Material shown:
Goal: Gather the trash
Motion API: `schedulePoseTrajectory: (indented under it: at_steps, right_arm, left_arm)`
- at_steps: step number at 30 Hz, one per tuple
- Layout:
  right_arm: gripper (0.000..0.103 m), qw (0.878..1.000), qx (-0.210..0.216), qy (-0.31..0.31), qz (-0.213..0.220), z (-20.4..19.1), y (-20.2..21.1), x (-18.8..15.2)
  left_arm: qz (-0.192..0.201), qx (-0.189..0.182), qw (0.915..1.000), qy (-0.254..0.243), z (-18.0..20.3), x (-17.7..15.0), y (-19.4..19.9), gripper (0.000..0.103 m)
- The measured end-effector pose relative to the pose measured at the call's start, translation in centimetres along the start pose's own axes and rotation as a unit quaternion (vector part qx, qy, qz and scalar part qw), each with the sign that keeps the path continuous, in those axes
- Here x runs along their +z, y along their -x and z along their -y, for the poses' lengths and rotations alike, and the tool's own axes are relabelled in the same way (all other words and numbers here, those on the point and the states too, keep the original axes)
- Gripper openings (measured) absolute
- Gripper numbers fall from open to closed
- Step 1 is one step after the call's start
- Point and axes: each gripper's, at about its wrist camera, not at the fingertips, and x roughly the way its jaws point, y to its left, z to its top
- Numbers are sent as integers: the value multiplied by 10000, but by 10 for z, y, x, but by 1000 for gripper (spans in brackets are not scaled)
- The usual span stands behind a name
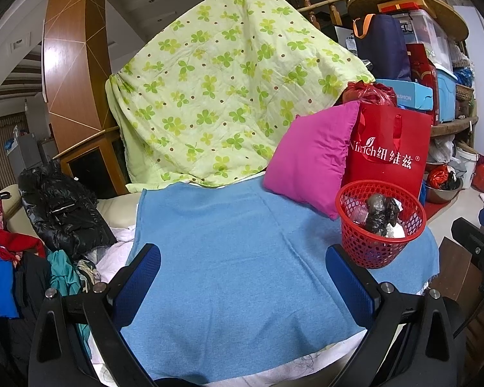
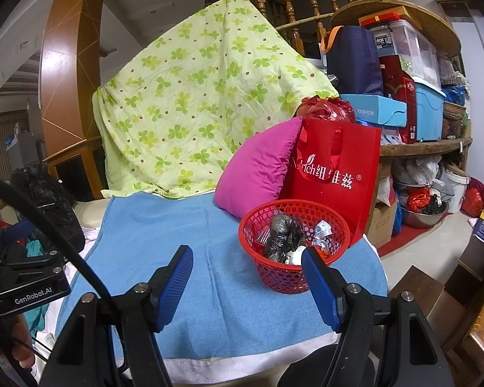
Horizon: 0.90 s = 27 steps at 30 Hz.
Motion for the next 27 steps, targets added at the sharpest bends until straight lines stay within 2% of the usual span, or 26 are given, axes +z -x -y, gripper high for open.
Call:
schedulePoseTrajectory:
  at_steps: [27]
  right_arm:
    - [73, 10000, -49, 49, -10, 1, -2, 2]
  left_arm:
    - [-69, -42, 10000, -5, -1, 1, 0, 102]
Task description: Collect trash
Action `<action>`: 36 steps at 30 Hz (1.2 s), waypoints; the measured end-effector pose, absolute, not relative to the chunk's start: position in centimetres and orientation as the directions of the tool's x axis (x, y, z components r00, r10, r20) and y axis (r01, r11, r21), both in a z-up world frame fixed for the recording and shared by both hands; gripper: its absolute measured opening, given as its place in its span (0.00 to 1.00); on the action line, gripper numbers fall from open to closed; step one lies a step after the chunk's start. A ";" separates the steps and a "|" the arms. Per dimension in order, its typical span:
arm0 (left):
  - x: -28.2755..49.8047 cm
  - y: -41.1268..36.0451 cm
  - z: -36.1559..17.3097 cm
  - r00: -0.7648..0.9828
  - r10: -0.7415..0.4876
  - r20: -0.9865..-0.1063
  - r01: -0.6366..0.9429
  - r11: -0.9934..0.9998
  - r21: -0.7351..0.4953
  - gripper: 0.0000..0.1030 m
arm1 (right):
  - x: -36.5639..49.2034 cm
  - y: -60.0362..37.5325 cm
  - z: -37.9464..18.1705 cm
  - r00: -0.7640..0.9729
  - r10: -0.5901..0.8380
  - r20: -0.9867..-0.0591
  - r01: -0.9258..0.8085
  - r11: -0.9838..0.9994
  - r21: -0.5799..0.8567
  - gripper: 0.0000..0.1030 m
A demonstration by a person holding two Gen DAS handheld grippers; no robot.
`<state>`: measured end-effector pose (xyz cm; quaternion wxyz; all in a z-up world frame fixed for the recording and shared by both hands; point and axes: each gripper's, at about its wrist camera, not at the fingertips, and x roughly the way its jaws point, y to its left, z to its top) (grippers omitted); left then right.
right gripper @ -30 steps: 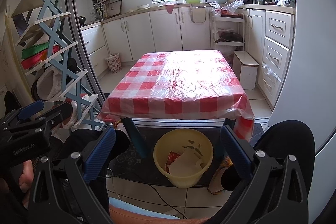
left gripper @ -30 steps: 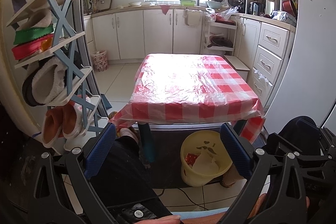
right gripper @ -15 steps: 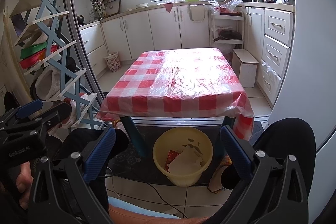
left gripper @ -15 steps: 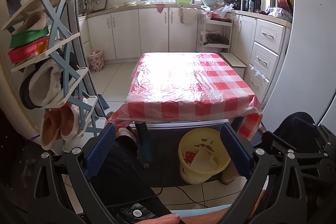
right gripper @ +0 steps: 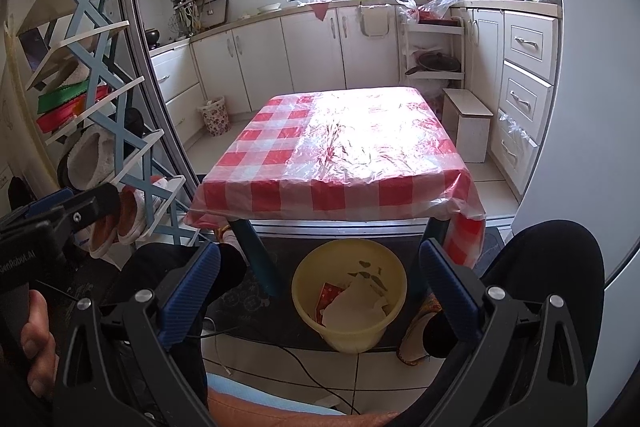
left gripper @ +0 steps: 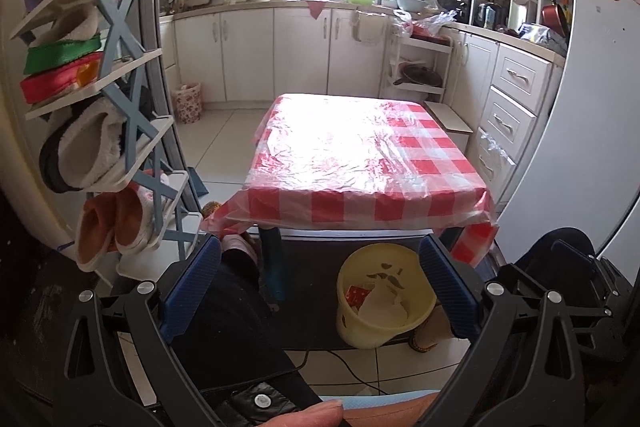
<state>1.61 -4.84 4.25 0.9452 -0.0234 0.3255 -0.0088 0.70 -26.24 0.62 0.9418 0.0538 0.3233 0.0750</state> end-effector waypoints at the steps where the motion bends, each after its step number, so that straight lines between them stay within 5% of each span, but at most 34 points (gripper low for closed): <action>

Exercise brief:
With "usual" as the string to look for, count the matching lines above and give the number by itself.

Answer for the task:
2